+++ Supplied records +++

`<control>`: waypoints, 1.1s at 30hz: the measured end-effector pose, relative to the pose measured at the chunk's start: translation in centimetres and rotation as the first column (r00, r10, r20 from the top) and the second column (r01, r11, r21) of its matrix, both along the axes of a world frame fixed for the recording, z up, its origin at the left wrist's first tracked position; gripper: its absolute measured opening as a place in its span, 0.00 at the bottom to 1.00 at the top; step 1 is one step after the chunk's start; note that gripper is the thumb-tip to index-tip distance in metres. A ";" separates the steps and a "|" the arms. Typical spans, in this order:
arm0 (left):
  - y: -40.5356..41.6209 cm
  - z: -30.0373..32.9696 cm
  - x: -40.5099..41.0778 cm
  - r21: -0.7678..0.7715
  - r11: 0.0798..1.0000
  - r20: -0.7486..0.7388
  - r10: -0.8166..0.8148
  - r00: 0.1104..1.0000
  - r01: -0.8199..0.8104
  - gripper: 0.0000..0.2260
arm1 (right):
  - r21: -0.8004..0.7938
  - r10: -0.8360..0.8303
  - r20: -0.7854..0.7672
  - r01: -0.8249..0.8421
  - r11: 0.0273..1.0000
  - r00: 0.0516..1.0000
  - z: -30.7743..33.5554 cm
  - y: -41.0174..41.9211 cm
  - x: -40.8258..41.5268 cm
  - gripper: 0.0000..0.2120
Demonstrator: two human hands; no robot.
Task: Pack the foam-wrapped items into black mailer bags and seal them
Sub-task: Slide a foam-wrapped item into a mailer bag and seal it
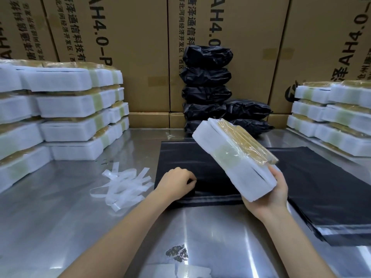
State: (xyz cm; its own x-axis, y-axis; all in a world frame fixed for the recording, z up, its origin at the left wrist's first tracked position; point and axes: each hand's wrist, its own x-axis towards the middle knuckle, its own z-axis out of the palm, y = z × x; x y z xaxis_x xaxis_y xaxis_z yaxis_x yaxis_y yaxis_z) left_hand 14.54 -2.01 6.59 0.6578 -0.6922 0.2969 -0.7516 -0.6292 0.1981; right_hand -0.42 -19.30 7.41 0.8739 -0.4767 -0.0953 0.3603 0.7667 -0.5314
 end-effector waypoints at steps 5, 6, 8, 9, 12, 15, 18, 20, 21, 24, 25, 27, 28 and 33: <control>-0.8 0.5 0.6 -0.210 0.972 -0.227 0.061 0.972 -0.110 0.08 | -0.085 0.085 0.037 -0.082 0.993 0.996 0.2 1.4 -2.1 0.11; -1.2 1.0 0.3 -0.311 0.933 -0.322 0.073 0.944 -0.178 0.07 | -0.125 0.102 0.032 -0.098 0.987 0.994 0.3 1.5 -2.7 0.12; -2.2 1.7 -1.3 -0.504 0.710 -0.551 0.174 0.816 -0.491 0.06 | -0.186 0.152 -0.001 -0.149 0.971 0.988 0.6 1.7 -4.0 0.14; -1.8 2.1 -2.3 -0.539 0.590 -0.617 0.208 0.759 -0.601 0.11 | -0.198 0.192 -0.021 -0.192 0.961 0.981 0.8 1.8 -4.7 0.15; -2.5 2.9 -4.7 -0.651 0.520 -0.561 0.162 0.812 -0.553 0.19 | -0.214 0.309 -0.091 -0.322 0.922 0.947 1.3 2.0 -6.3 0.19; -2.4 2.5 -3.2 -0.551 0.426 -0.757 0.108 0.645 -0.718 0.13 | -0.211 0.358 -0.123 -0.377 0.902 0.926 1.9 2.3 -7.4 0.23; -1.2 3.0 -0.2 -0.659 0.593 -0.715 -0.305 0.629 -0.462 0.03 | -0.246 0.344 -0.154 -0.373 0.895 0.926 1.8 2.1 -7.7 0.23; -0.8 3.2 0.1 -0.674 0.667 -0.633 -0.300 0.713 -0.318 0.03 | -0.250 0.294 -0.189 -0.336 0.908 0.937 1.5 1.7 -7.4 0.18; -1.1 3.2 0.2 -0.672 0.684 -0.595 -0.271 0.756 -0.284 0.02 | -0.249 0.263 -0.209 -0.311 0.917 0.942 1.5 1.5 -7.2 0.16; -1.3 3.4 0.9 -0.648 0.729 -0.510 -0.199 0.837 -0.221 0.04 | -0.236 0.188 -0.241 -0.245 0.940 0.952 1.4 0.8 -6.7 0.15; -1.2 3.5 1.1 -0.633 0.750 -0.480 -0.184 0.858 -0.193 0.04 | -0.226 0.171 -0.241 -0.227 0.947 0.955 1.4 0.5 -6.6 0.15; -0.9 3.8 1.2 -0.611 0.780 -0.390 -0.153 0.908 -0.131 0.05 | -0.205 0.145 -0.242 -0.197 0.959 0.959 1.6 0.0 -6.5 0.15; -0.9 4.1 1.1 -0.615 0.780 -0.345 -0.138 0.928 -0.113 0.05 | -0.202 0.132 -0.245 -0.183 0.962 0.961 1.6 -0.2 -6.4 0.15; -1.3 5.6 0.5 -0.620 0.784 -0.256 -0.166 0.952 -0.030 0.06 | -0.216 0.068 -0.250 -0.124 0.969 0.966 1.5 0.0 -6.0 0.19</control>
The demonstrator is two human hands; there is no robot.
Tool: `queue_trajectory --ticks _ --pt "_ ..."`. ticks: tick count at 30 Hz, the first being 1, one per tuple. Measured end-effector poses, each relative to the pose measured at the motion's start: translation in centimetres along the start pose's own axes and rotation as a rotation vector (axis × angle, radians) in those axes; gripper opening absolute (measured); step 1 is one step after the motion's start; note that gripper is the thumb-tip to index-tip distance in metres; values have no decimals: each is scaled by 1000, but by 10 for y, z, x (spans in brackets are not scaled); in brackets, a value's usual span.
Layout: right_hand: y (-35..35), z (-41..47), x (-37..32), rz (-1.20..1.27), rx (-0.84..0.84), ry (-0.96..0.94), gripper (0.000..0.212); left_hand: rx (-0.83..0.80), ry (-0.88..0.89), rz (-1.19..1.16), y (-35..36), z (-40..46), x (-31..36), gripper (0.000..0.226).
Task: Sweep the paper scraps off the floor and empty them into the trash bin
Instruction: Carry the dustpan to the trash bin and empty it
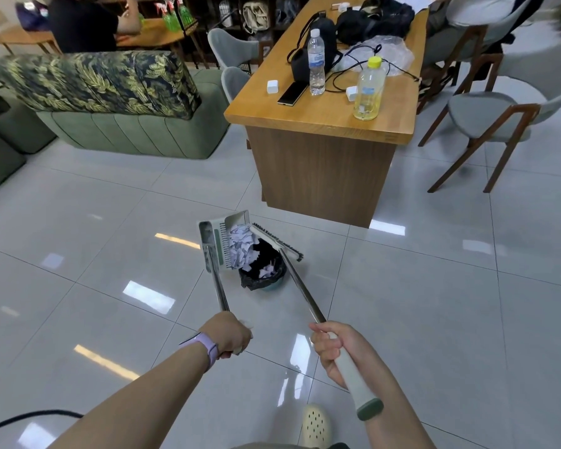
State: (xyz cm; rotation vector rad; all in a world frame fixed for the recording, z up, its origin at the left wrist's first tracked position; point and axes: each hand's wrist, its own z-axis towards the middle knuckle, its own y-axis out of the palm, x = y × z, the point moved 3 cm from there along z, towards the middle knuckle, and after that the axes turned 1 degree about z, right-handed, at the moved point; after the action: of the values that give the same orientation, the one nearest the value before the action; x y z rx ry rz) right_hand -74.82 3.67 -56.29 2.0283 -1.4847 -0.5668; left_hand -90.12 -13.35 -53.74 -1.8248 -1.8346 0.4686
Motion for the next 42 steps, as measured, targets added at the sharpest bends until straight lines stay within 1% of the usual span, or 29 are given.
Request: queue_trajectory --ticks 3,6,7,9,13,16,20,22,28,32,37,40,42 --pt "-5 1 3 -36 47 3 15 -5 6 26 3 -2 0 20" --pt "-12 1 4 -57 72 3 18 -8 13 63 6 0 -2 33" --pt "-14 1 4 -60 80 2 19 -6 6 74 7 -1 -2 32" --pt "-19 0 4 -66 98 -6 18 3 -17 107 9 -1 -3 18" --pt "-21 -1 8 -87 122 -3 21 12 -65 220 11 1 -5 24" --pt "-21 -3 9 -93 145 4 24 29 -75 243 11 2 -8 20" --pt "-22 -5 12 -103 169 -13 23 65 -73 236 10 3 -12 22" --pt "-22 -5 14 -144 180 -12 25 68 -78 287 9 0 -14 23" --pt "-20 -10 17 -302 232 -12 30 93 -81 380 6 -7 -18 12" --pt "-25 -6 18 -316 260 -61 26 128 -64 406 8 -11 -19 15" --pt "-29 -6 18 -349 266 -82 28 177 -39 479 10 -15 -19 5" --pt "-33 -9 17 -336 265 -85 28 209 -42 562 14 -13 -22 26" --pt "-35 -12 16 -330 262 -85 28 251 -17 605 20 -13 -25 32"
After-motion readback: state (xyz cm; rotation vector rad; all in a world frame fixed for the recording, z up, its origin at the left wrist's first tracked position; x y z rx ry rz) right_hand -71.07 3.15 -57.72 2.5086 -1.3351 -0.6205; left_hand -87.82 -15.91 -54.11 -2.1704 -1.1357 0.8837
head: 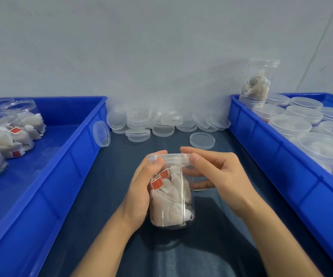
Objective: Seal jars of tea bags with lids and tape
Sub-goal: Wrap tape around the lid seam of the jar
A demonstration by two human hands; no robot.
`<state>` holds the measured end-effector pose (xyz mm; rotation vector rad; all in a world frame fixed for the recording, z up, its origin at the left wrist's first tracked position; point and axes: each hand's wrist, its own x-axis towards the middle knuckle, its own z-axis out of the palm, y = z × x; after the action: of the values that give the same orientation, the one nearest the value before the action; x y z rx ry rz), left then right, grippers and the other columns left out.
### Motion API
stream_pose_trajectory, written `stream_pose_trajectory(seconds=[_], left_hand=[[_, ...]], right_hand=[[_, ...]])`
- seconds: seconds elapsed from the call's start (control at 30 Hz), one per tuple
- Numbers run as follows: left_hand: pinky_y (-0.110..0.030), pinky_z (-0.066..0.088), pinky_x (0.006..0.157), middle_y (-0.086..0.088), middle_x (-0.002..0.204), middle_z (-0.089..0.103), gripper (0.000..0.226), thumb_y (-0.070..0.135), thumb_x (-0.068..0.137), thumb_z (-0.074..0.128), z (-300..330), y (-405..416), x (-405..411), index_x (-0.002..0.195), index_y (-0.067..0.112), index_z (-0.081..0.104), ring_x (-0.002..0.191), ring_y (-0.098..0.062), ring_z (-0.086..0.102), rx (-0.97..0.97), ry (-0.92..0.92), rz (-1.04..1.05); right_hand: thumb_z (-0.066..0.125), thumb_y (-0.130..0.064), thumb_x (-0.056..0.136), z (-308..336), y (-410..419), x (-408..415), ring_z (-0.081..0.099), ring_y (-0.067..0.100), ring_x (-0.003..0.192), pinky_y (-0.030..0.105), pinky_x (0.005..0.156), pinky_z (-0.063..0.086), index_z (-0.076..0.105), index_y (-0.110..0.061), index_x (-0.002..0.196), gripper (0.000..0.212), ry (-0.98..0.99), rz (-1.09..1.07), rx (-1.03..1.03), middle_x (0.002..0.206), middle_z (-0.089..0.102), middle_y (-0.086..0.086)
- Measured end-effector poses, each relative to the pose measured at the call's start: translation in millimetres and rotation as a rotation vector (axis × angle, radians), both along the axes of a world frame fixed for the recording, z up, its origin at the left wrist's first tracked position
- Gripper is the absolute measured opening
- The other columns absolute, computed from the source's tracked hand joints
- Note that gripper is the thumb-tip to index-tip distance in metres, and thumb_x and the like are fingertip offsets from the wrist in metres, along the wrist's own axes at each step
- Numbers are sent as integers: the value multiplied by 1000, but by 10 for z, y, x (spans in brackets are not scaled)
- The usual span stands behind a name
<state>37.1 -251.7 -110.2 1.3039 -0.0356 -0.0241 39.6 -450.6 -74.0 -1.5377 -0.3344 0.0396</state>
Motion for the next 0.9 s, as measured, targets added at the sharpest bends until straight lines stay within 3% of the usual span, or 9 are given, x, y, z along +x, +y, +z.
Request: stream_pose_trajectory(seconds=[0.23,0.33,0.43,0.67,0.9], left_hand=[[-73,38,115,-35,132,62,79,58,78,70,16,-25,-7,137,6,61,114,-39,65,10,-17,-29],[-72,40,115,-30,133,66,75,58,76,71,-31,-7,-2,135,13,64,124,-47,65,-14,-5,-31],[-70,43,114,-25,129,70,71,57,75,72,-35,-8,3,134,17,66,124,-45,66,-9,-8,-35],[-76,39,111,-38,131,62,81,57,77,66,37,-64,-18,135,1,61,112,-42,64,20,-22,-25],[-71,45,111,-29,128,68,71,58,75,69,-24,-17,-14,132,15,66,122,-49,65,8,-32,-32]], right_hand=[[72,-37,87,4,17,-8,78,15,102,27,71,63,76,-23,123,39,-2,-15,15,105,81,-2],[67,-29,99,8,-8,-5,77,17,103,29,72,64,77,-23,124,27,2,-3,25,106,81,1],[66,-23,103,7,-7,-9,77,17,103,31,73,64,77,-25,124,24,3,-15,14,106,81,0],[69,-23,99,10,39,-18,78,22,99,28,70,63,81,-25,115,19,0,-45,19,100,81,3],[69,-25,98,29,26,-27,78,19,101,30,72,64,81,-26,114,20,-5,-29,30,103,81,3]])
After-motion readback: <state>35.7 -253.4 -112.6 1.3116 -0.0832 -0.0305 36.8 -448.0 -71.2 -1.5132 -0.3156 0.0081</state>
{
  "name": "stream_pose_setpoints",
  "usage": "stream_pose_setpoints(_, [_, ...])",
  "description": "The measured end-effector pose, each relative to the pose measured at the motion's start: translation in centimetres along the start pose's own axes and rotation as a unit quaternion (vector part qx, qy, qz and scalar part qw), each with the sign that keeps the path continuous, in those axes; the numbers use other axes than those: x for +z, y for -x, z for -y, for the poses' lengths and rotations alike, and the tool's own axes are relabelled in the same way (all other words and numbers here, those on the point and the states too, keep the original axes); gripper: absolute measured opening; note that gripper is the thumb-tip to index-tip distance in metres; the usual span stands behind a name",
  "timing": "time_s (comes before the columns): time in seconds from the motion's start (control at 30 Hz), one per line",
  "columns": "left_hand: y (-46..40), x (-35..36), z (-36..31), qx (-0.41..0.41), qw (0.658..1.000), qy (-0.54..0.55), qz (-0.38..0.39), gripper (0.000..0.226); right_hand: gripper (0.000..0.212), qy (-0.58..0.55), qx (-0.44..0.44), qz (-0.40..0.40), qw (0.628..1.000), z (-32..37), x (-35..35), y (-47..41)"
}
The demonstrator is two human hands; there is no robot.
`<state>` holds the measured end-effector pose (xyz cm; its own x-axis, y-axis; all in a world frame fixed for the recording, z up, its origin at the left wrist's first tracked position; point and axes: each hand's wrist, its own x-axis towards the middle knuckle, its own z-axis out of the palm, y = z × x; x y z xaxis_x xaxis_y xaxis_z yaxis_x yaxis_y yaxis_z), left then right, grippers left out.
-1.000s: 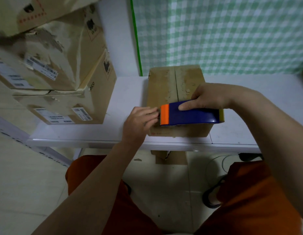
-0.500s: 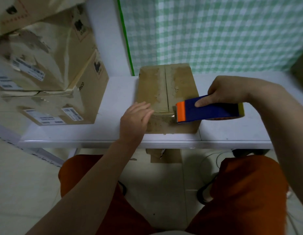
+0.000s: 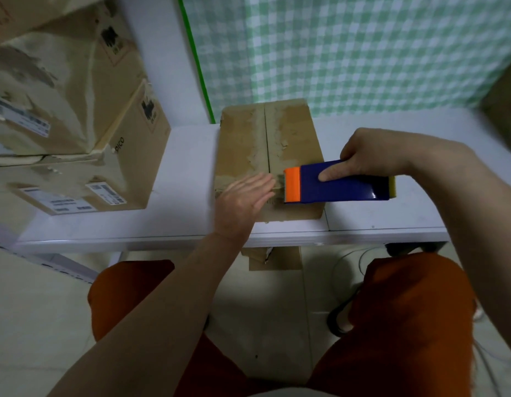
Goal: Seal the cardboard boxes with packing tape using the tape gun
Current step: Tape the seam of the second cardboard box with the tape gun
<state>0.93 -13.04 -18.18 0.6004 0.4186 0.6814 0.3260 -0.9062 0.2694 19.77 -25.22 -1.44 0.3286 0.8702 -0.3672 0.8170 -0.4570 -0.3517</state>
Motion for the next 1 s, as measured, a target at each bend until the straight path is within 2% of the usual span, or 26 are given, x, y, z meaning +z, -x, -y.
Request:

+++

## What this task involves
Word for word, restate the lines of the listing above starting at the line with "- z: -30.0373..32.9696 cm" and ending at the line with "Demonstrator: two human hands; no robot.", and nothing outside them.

## Answer space
  - z: -30.0373..32.9696 cm
  - x: -40.5099..41.0778 cm
  - r21: -0.7678..0.7715
  - r11: 0.0798..1.0000
  - r20: -0.7486..0.7388
  - r10: -0.8166..0.8148
  - r00: 0.1104..1.0000
  - r01: -0.8199..0.8104
  - gripper: 0.0000..0.2260
arm1 (right):
  - r21: -0.8004..0.7938
  - r10: -0.8360..0.8303
  - r20: -0.7854..0.7672
  - r01: -0.8249..0.8421
  - r11: 0.0273..1.0000
  - r00: 0.0516..1.0000
  - z: -30.7743..33.5554 cm
  - y: -41.0174..41.9211 cm
  - x: -40.8258..41.5268 cm
  - gripper: 0.0000..0.2120
Demonstrator: two human hands; no robot.

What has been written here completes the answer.